Check the material that follows and say how many lines include the string "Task", giving the number alone.

(Exercise inputs Opens)

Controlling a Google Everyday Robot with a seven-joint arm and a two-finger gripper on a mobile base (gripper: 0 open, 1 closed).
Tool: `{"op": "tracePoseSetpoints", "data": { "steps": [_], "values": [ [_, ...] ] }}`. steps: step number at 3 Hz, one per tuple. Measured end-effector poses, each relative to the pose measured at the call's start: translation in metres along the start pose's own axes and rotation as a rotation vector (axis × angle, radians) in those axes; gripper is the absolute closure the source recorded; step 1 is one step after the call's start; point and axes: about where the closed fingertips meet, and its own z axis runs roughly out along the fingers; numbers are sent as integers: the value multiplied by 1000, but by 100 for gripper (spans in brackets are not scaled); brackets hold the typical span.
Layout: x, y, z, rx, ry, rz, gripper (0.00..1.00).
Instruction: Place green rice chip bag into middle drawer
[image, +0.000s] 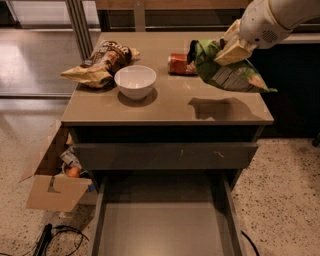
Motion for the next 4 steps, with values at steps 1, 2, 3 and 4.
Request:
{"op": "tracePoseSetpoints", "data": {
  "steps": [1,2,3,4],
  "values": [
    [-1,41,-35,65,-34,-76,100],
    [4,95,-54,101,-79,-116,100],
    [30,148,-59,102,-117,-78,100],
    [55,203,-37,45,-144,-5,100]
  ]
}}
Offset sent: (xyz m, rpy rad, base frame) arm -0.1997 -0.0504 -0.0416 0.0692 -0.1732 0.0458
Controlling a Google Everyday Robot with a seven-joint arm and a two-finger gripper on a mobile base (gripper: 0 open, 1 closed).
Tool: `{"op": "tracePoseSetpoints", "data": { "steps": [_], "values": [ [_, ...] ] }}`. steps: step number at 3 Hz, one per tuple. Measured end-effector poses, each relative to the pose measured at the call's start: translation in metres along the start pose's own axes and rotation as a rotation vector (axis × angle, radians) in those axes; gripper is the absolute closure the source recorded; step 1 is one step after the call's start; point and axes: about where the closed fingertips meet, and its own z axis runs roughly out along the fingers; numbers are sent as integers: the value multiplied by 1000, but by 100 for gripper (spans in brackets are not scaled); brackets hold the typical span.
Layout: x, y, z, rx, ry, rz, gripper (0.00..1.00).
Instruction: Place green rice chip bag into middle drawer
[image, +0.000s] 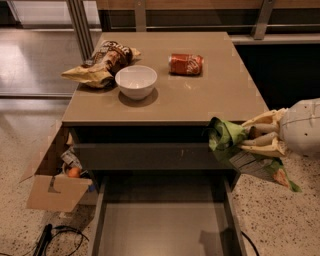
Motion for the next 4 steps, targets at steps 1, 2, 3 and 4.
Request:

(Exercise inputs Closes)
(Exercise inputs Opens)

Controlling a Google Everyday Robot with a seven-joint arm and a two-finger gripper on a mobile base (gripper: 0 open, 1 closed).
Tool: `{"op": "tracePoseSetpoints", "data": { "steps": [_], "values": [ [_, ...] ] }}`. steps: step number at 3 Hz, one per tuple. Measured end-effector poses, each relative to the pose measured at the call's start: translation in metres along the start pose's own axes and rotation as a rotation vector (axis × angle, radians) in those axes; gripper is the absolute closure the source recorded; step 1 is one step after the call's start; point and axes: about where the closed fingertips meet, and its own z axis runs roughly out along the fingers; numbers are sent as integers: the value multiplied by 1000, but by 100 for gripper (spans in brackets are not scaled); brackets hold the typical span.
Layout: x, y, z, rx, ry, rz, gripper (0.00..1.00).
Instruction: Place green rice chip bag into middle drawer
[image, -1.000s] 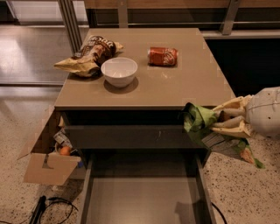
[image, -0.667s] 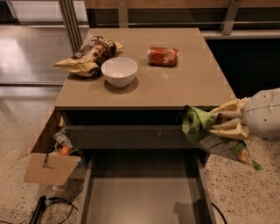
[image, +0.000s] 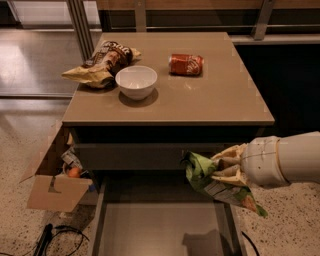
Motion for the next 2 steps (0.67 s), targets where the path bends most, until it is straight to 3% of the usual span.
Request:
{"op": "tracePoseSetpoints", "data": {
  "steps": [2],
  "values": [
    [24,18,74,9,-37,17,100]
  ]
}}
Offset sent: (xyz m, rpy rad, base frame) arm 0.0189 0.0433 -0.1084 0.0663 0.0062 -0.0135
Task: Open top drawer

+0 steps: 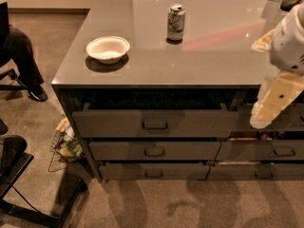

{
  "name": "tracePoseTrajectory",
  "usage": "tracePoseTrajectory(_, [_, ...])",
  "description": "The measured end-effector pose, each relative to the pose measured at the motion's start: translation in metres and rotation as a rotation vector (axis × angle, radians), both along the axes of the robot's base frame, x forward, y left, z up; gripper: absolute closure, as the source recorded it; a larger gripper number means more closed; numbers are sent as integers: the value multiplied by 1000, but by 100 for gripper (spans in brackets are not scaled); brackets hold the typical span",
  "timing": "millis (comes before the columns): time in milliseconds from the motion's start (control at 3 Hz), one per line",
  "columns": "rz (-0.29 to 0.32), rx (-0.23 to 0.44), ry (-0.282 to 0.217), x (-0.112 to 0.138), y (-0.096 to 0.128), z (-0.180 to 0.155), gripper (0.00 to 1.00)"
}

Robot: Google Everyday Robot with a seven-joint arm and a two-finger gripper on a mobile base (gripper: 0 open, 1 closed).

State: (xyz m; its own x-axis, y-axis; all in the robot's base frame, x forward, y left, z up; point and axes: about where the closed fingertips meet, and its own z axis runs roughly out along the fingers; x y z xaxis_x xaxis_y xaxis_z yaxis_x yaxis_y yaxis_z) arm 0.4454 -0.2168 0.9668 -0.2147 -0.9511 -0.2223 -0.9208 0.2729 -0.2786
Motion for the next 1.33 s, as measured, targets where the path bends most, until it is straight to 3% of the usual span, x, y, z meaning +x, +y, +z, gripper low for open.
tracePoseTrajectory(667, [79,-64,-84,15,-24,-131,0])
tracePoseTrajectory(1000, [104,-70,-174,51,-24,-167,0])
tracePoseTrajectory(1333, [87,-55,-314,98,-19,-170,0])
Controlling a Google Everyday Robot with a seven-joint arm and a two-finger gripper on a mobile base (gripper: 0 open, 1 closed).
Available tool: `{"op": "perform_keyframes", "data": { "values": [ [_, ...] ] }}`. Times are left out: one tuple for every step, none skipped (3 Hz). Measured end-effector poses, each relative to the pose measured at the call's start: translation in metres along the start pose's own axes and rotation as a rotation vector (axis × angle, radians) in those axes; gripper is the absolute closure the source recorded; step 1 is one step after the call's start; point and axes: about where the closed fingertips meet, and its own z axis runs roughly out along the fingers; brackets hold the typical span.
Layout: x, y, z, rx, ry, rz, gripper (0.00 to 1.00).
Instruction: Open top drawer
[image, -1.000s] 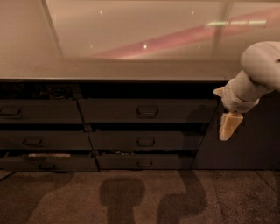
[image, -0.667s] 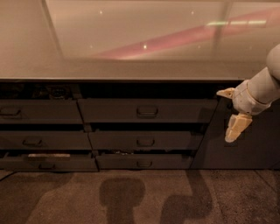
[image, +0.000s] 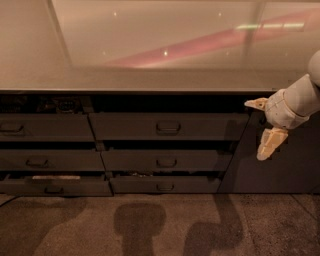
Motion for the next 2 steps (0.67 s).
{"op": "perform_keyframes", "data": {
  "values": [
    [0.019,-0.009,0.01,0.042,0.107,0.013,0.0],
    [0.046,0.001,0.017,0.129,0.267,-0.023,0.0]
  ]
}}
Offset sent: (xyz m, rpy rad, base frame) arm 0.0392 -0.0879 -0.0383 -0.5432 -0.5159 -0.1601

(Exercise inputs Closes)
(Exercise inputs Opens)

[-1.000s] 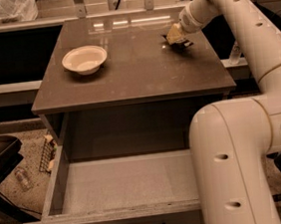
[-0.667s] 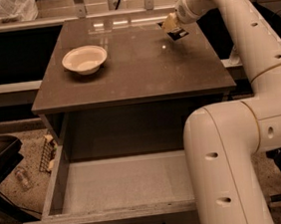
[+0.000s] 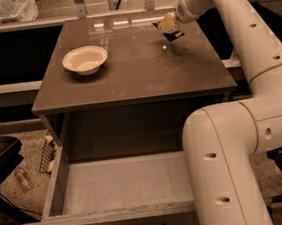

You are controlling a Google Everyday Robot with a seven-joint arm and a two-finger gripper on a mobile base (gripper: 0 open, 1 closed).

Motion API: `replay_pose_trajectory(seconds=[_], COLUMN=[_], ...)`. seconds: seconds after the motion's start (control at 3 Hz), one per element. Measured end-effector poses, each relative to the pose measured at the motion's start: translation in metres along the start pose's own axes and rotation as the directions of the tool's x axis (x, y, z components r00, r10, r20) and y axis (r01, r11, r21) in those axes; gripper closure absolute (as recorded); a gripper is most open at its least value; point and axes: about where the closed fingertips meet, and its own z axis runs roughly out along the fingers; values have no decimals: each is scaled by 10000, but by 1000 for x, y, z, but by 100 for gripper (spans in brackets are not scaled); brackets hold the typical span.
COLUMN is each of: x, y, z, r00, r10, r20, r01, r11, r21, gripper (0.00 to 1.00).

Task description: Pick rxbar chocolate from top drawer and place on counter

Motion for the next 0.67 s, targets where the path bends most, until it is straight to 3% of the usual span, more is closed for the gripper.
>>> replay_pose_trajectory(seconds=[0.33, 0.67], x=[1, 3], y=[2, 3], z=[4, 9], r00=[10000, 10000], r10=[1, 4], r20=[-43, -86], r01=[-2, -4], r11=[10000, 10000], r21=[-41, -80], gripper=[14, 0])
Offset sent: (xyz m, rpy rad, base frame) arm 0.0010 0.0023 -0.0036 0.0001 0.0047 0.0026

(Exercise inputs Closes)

## Output for this exercise:
2